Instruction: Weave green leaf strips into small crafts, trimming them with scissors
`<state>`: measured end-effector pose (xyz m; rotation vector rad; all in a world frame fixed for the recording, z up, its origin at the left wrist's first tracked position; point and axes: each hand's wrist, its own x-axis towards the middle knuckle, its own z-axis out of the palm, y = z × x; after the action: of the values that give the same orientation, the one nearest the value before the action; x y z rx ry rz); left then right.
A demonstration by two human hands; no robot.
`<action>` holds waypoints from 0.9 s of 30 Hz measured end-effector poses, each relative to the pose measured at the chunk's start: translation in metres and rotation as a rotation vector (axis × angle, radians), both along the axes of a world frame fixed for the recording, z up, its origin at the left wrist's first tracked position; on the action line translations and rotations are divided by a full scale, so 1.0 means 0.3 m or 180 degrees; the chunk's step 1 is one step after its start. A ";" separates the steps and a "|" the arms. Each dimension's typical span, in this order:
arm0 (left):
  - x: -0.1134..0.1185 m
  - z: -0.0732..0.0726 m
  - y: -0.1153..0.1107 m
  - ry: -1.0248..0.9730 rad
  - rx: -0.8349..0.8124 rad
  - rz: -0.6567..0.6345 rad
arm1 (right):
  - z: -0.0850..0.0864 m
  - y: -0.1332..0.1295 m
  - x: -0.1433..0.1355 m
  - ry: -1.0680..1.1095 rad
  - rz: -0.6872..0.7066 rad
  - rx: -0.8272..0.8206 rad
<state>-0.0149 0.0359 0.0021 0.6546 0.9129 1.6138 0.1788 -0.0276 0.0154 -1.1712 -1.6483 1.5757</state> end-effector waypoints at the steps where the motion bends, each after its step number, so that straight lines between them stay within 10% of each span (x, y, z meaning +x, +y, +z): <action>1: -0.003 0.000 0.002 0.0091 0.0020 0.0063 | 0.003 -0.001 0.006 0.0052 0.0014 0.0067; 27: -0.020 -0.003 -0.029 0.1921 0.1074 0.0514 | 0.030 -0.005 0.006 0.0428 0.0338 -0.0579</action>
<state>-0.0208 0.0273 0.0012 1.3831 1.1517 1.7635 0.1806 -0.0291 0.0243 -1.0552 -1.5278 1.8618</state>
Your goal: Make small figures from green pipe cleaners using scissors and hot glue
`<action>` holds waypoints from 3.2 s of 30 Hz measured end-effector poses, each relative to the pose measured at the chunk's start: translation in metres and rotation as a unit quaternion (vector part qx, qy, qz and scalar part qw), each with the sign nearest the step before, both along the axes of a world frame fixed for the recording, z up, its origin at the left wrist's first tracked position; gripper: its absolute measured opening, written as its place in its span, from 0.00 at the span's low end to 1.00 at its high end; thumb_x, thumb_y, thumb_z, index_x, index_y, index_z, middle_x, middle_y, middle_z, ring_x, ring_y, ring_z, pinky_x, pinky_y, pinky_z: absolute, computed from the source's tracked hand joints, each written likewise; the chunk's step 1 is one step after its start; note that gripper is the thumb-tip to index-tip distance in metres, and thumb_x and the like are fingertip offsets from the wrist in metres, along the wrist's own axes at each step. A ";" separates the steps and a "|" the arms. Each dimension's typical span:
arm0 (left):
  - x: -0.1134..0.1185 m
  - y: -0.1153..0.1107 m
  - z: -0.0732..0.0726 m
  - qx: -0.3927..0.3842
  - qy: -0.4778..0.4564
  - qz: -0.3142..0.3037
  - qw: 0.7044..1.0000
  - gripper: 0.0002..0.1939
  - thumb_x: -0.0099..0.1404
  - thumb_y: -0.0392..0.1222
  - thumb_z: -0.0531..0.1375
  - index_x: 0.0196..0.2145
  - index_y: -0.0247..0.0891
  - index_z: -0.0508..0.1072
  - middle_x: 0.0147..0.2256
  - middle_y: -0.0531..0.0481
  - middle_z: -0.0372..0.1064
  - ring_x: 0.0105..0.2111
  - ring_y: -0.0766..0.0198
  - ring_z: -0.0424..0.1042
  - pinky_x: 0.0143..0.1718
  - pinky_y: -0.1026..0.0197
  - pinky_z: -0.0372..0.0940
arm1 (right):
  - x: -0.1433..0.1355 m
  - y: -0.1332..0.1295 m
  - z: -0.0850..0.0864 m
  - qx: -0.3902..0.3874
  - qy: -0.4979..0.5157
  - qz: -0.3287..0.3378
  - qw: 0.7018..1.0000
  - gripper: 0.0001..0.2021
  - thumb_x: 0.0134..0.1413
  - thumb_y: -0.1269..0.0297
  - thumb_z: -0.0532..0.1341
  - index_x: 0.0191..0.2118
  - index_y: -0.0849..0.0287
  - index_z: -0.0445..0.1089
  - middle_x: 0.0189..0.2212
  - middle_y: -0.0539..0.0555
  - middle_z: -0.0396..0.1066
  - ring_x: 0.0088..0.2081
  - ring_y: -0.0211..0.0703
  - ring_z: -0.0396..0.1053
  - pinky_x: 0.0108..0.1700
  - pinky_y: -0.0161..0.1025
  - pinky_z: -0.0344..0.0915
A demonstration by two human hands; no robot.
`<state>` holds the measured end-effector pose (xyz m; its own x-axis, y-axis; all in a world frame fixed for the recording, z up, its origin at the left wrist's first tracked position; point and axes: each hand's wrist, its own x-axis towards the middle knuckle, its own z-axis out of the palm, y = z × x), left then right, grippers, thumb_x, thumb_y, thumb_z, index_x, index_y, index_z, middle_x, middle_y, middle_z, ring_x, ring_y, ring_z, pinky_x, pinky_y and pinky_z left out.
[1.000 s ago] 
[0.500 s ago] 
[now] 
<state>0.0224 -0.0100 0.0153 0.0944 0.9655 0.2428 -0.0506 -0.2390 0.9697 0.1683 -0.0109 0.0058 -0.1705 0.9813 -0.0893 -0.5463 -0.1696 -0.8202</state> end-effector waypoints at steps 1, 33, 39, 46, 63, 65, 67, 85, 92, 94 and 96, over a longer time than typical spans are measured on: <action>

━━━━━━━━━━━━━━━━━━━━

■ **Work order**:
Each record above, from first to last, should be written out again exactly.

■ **Solution to this exercise**:
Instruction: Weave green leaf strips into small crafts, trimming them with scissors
`<state>`: measured end-effector pose (xyz m; rotation vector rad; all in a world frame fixed for the recording, z up, its origin at the left wrist's first tracked position; point and axes: each hand's wrist, its own x-axis towards the middle knuckle, its own z-axis out of the palm, y = z × x; after the action: of the values that give the same orientation, the one nearest the value before the action; x y z rx ry rz); left then right.
A demonstration by two human hands; no robot.
`<action>` holds waypoints from 0.9 s of 30 Hz measured end-effector poses, each relative to the pose measured at the chunk's start: translation in metres and rotation as a rotation vector (axis × angle, radians), both along the axes of a world frame fixed for the recording, z up, its origin at the left wrist's first tracked position; on the action line translations and rotations are divided by a full scale, so 1.0 means 0.3 m or 180 degrees; the chunk's step 1 is one step after its start. A ";" separates the steps and a "|" the arms. Each dimension's typical span, in this order:
arm0 (left):
  - x: -0.1134..0.1185 m
  - z: -0.0732..0.0726 m
  - y: -0.1153..0.1107 m
  - ry: -1.0248..0.9730 rad
  - rx: -0.8349..0.8124 rad
  - rz: -0.6567..0.6345 rad
arm1 (right):
  - z: -0.0850..0.0864 m
  - y: -0.1332..0.1295 m
  - x: -0.1433..0.1355 m
  - ry: -1.0680..1.1095 rad
  - rz: -0.6872..0.7066 rad
  - rx: -0.8272..0.8206 rad
<state>-0.0149 0.0359 0.0021 0.6546 0.9129 1.6138 0.1788 -0.0276 0.0154 -1.1712 -1.6483 1.5757</state> end-effector waypoints at the steps where the motion bends, each after its step number, so that straight lines between them stay within 10% of each span (x, y, z meaning +x, +y, +z): <action>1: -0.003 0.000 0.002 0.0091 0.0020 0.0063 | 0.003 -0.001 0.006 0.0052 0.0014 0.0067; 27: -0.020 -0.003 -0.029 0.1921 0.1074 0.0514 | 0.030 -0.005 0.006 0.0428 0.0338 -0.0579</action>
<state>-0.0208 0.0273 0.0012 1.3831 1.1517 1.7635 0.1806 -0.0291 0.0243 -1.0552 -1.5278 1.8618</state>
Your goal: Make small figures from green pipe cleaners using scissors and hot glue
`<action>` holds waypoints from 3.2 s of 30 Hz measured end-effector poses, each relative to the pose measured at the chunk's start: translation in metres and rotation as a unit quaternion (vector part qx, qy, qz and scalar part qw), each with the sign nearest the step before, both along the axes of a world frame fixed for the recording, z up, its origin at the left wrist's first tracked position; gripper: its absolute measured opening, written as its place in its span, from 0.00 at the span's low end to 1.00 at its high end; thumb_x, thumb_y, thumb_z, index_x, index_y, index_z, middle_x, middle_y, middle_z, ring_x, ring_y, ring_z, pinky_x, pinky_y, pinky_z: absolute, computed from the source's tracked hand joints, each written likewise; the chunk's step 1 is one step after its start; note that gripper is the thumb-tip to index-tip distance in metres, and thumb_x and the like are fingertip offsets from the wrist in metres, along the wrist's own axes at each step. A ";" separates the steps and a "|" the arms. Each dimension's typical span:
arm0 (left):
  - x: -0.1134..0.1185 m
  - y: -0.1153..0.1107 m
  - z: -0.0732..0.0726 m
  - qx: -0.3927..0.3842
  - qy: -0.4778..0.4564
  - qz: -0.3142..0.3037
  - qw: 0.7044..1.0000
  - gripper: 0.0002..0.1939
  - thumb_x: -0.0099..0.1404
  - thumb_y: -0.0392..0.1222
  - thumb_z: -0.0531..0.1375
  - index_x: 0.0196..0.2145
  - index_y: -0.0247..0.0891
  - index_z: -0.0508..0.1072
  - middle_x: 0.0147..0.2256
  - middle_y: -0.0531..0.0481
  - middle_z: -0.0372..0.1064
  - ring_x: 0.0105..0.2111
  - ring_y: -0.0766..0.0198
  - ring_z: -0.0424..0.1042
  - pinky_x: 0.0143..0.1718
  - pinky_y: -0.1026..0.0197
  - pinky_z: -0.0372..0.0940
arm1 (right):
  - x: -0.1433..0.1355 m
  - y: -0.1332..0.1295 m
  - z: -0.0850..0.0864 m
  - qx: -0.3902..0.3874
  - qy: -0.4979..0.5157
  - qz: -0.3287..0.3378
  - qw: 0.7018..1.0000
  - gripper: 0.0001..0.2021
  - thumb_x: 0.0134..0.1413
  - thumb_y: -0.1269..0.0297
  - thumb_z: -0.0532..0.1341
  - index_x: 0.0191..0.2118
  - index_y: -0.0849..0.0287
  - index_z: -0.0445..0.1089
  - middle_x: 0.0189..0.2212
  - middle_y: -0.0539..0.0555
  - middle_z: -0.0396..0.1066
  - ring_x: 0.0088..0.2081
  - ring_y: -0.0211..0.0703
  - ring_z: -0.0396..0.1053
  - pinky_x: 0.0108..0.1700
  - pinky_y: -0.0161..0.1025
  - pinky_z: -0.0344..0.0915
A demonstration by two human hands; no robot.
`<state>` holds the measured end-effector pose (xyz m; its own x-axis, y-axis; all in a world frame fixed for the recording, z up, its origin at the left wrist's first tracked position; point and axes: each hand's wrist, its own x-axis towards the middle knuckle, its own z-axis out of the palm, y = z × x), left then right, grippers, thumb_x, thumb_y, thumb_z, index_x, index_y, index_z, middle_x, middle_y, middle_z, ring_x, ring_y, ring_z, pinky_x, pinky_y and pinky_z left out.
[1.000 s ago] 
[0.500 s ago] 
[now] 
<state>0.0224 -0.0100 0.0153 0.0944 0.9655 0.2428 -0.0506 -0.2390 0.9697 0.1683 -0.0109 0.0058 -0.1705 0.9813 -0.0893 -0.5463 -0.1696 -0.8202</state> end-effector waypoints at steps 1, 33, 39, 46, 63, 65, 67, 85, 92, 94 and 96, over a longer time than typical spans are measured on: <action>

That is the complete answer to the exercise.